> [What this task involves]: Word for word, copy the records and drop the pictures.

> [Records for this exercise]:
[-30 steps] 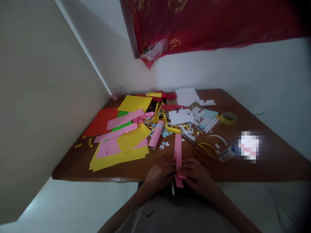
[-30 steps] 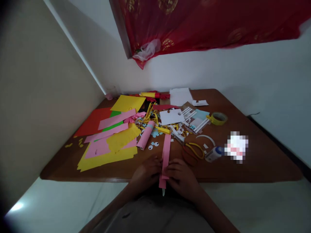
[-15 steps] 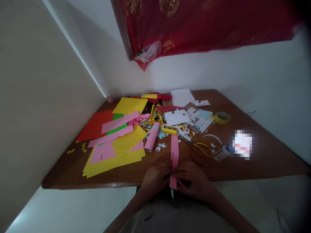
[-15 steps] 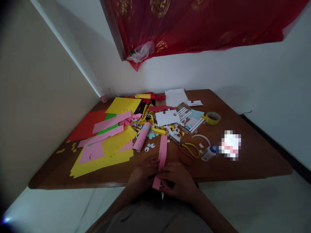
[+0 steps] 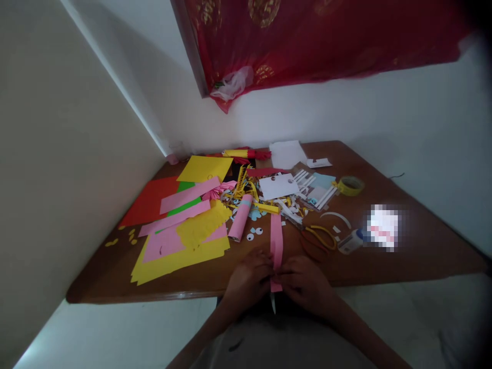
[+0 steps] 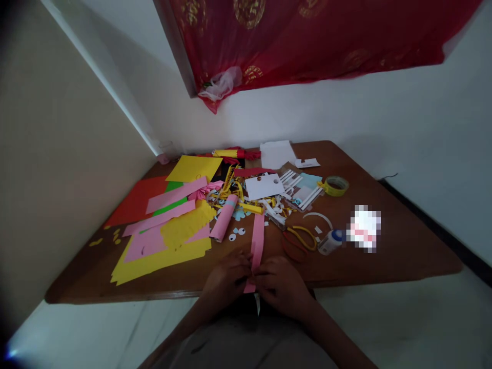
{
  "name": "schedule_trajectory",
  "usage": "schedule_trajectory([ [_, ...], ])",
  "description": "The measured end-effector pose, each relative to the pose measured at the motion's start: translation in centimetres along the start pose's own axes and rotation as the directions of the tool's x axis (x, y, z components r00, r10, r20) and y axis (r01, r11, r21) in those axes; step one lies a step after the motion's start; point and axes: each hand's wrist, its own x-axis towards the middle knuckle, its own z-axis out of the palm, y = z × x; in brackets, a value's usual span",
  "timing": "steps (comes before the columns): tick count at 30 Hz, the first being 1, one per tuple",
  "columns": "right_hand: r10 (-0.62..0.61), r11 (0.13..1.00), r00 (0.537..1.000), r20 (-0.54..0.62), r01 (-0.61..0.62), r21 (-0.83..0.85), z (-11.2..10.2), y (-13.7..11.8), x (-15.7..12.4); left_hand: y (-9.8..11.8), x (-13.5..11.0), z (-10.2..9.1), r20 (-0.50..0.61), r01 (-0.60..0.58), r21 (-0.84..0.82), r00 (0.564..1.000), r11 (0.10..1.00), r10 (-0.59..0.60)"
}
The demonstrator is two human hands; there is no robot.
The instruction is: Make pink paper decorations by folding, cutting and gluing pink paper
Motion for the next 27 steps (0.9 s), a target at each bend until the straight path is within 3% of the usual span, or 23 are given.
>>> schedule_trajectory([
  [10,-0.025,0.999,0.998,-0.054,0.026,0.029,0.4,0.4,-0.2,-0.1,-0.1,0.1,-0.002,0.007,0.006,1.000,1.000,-0.007],
  [17,-0.049,0.995,0.995,-0.091,0.056,0.076,-0.3,0.3,-0.4,0.7,-0.5,-0.1,-0.087,0.143,0.033,0.986,0.989,-0.139],
  [21,0.026,0.973,0.997,-0.067,-0.010,0.232,-1.9,-0.7,-0.1,0.7,-0.4,-0.2,-0.079,0.067,0.082,0.995,0.994,-0.061],
  [24,0.085,0.950,0.996,-0.002,-0.080,0.303,-3.8,-1.6,0.1,0.3,-0.4,-0.4,-0.152,-0.021,0.041,0.988,0.999,0.027],
  [27,0.114,0.942,0.991,-0.069,-0.086,0.326,-5.5,-1.9,0.0,-0.1,-0.9,-1.1,-0.240,-0.086,-0.029,0.968,0.996,0.076],
])
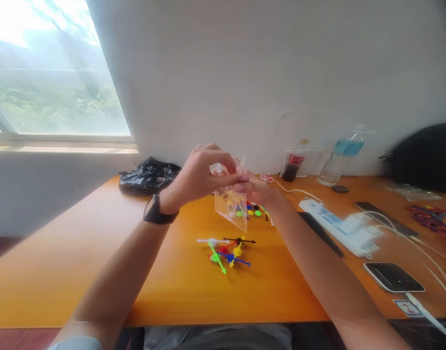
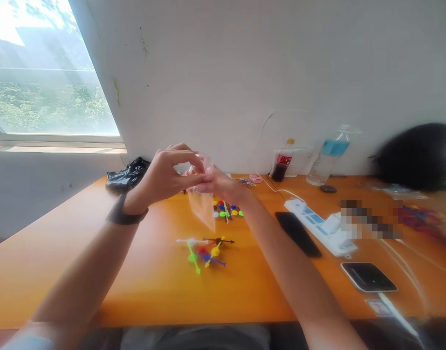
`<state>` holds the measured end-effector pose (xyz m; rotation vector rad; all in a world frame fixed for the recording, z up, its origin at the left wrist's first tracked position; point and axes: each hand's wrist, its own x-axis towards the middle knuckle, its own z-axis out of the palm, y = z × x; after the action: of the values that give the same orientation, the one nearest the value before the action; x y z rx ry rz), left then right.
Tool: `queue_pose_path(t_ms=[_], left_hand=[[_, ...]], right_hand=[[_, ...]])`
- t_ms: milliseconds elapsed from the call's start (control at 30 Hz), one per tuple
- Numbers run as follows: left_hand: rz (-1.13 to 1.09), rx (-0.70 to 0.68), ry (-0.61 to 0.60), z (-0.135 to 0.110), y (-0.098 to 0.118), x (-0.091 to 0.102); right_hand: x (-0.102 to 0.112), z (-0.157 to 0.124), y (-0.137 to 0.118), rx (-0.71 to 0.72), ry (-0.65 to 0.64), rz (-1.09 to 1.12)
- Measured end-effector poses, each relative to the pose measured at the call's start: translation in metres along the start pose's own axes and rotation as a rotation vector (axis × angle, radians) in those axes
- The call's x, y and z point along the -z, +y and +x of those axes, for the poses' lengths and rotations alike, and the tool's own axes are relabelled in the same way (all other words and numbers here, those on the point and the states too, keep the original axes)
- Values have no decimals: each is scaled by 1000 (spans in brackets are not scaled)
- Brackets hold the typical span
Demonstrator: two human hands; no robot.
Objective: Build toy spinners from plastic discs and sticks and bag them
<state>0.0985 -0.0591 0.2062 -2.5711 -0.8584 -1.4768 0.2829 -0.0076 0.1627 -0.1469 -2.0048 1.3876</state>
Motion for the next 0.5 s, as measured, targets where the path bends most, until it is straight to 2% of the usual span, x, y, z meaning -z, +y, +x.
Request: queue_pose_path(t_ms=[100,200,400,500], left_hand=[[-59,-33,-205,-1,2,18],[-77,-48,-319,-1,3,28],[-80,-56,-452,-4,-1,27],[-68,-56,-422,-4,-1,26]], right_hand=[[6,-4,-10,-35,-87,-70],[12,-5,-11,-83,-176,-131],[18,-6,2,-108,-242,-83],[21,-8,2,-114,-230,-53]])
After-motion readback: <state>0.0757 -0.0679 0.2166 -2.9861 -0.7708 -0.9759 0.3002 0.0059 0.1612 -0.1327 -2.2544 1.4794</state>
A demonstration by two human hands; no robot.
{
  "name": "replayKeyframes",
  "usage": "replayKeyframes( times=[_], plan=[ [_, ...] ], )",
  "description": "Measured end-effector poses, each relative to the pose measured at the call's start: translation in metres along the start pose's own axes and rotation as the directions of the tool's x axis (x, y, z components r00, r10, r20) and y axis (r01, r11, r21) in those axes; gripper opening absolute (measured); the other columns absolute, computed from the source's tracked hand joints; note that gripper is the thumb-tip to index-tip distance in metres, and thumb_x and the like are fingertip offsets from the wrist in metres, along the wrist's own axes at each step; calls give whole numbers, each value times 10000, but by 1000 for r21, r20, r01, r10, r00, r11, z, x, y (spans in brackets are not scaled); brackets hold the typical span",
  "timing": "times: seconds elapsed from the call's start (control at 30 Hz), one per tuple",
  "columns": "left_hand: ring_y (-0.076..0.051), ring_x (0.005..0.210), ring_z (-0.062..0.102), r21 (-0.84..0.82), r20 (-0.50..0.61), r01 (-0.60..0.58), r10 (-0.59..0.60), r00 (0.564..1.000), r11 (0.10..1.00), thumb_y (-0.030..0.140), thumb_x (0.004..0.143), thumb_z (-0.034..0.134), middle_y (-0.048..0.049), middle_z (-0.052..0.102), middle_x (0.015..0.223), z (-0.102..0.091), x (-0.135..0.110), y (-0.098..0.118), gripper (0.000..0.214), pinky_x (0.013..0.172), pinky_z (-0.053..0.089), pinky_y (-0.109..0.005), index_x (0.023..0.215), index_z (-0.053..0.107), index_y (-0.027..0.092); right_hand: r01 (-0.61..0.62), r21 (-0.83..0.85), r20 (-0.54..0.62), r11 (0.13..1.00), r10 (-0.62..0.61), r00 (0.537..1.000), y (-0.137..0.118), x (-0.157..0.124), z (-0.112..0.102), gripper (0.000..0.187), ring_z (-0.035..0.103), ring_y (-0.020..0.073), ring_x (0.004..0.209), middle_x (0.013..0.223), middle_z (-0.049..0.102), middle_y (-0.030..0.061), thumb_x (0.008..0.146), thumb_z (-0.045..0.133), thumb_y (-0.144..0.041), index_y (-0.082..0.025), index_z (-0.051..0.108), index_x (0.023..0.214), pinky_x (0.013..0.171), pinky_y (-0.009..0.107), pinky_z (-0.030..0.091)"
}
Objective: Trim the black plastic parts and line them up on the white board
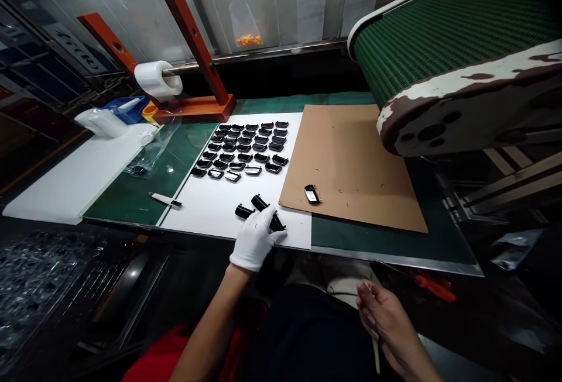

> [Result]:
[-30 steps] 
[-30 steps] 
[-15 steps] 
[-15 steps] 
[+0 steps] 
[+0 steps] 
{
  "name": "schedule_trajectory",
  "usage": "schedule_trajectory([ [_, ...], ])",
  "description": "The measured end-effector pose, each relative to the pose measured at the motion's start: translation in centimetres along the start pose's own axes and rotation as the directions of the tool's x axis (x, y, z components r00, r10, r20) and y axis (r01, r11, r21) in those axes; step one lies a step after the motion's start; point and axes: each hand's wrist, its own x-axis towards the middle knuckle, its own z-axis out of the palm, y = z × x; in brackets, a value's usual span",
  "timing": "steps (comes before the columns): tick count at 30 Hz, the first being 1, one per tuple",
  "columns": "right_hand: r10 (-0.62..0.61), r11 (0.13..1.00), r00 (0.537..1.000), r20 (-0.54..0.62), r01 (-0.61..0.62), r21 (-0.83..0.85), z (-11.2..10.2), y (-13.7..11.8), x (-15.7..12.4); left_hand: y (-9.8..11.8), x (-13.5..11.0), z (-10.2..9.1), r20 (-0.50..0.61), r01 (-0.60..0.58), r21 (-0.84..0.82), r00 (0.564..1.000), r11 (0.10..1.00), r10 (-0.59..0.60)"
}
The demonstrator is two human hands; there is no robot.
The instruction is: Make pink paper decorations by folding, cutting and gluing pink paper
Motion for the next 27 steps (0.9 s), a target at each bend until the straight path is within 3% of the usual span, or 23 are given.
>>> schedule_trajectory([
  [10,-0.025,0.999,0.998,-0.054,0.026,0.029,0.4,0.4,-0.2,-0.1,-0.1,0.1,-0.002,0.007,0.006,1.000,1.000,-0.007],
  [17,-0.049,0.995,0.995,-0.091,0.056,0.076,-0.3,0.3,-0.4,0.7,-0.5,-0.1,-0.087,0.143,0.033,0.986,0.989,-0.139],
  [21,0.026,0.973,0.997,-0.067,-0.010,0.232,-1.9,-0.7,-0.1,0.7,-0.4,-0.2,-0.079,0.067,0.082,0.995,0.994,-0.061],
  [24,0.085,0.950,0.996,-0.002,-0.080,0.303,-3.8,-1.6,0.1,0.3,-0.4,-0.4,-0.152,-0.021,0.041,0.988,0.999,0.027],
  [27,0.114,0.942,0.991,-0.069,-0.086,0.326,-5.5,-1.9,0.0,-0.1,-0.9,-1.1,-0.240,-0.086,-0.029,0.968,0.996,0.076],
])
`<state>` holds the measured end-effector pose (xyz m; rotation vector rad; all in a world frame fixed for the recording, z up, its origin at the left wrist's first tracked position; point and axes: each hand's wrist, its own x-axis towards the middle knuckle, its own z-axis out of the palm, y = z × x; after the action: of the values that give the same orientation, the one nearest the value before the action; x y z rx ry rz), left then right.
Tool: `queue_pose_path(t_ms=[_], left_hand=[[_, ...]], right_hand=[[_, ...]])`
- t_ms: milliseconds elapsed from the call's start (control at 30 Hz), one per tuple
- Numbers run as follows: left_hand: rz (-1.13 to 1.09), rx (-0.70 to 0.68), ry (-0.61 to 0.60), z (-0.135 to 0.110), y (-0.098 to 0.118), x (-0.091 to 0.102); right_hand: x (-0.102 to 0.112), z (-0.157 to 0.124), y (-0.137 to 0.118), rx (-0.71 to 0.72), ry (-0.65 to 0.64), rz (-1.09 to 1.12)
- Measured end-effector poses, each relative to the pose measured at the call's start: translation in metres along the start pose's own axes and rotation as a rotation vector (axis × angle, radians) in those axes
- The call's x, y and z point along the -z, +y and +x of those axes, for the poses' lengths and rotations alike, and the tool's own axes are relabelled in the same way (all other words and numbers here, those on the point and the states too, keep the original axes)
- Values have no decimals: each is scaled by 1000 (spans in brackets are not scaled)
- Brackets hold the typical span
Demonstrator: two human hands; no robot.
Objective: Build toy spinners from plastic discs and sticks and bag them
<state>0.0985 -0.0591 0.2062 -2.5711 -0.8584 -1.4768 0.2829 -0.0076 0.1627 -0.1469 -2.0048 1.3876</state>
Motion for the next 0.5 s, as measured, targets where the path bends most, until it is straight to 2% of the usual span, x, y, z meaning -z, +y, +x.
Request: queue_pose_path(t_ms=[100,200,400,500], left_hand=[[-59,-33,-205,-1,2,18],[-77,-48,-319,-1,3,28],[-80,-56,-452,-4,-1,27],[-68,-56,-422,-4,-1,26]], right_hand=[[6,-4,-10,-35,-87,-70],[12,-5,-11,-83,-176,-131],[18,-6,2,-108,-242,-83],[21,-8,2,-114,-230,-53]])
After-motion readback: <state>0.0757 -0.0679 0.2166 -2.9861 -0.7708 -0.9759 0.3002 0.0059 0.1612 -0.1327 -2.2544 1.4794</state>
A demonstration by two human hands; no robot.
{
  "name": "replayKeyframes",
  "usage": "replayKeyframes( times=[_], plan=[ [_, ...] ], )",
  "description": "Measured end-effector poses, each relative to the pose measured at the call's start: translation in metres along the start pose's own axes and rotation as the directions of the tool's x axis (x, y, z components r00, r10, r20) and y axis (r01, r11, r21) in those axes; gripper opening absolute (measured); the other columns absolute, computed from the source's tracked hand joints; note that gripper is the thumb-tip to index-tip distance in metres, and thumb_x and the like are fingertip offsets from the wrist in metres, along the wrist's own axes at each step; calls give whole numbers, each value times 10000, but by 1000 for r21, r20, r01, r10, r00, r11, z, x, y (spans in brackets are not scaled); brackets hold the typical span",
  "timing": "times: seconds elapsed from the call's start (control at 30 Hz), one per tuple",
  "columns": "left_hand: ring_y (-0.076..0.051), ring_x (0.005..0.210), ring_z (-0.062..0.102), r21 (-0.84..0.82), r20 (-0.50..0.61), r01 (-0.60..0.58), r10 (-0.59..0.60), r00 (0.564..1.000), r11 (0.10..1.00), thumb_y (-0.030..0.140), thumb_x (0.004..0.143), thumb_z (-0.034..0.134), middle_y (-0.048..0.049), middle_z (-0.052..0.102), middle_x (0.015..0.223), z (-0.102..0.091), x (-0.135..0.110), y (-0.098..0.118), gripper (0.000..0.214), pinky_x (0.013..0.172), pinky_z (-0.053..0.089), pinky_y (-0.109..0.005), index_x (0.023..0.215), index_z (-0.053..0.107), index_y (-0.027..0.092); right_hand: r01 (-0.61..0.62), r21 (-0.83..0.85), r20 (-0.54..0.62), r11 (0.13..1.00), r10 (-0.62..0.61), r00 (0.537..1.000), y (-0.137..0.118), x (-0.157..0.124), z (-0.112..0.102), gripper (0.000..0.187), ring_z (-0.035..0.103), ring_y (-0.020..0.073), ring_x (0.004..0.209), middle_x (0.013..0.223), middle_z (-0.049..0.102), middle_y (-0.030..0.061), thumb_x (0.008..0.146), thumb_z (-0.045..0.133), thumb_y (-0.144..0.041), index_y (-0.082..0.025), index_z (-0.051..0.108), index_x (0.023..0.214), pinky_x (0.013..0.171), pinky_y (-0.009..0.107), pinky_z (-0.030..0.091)"
}
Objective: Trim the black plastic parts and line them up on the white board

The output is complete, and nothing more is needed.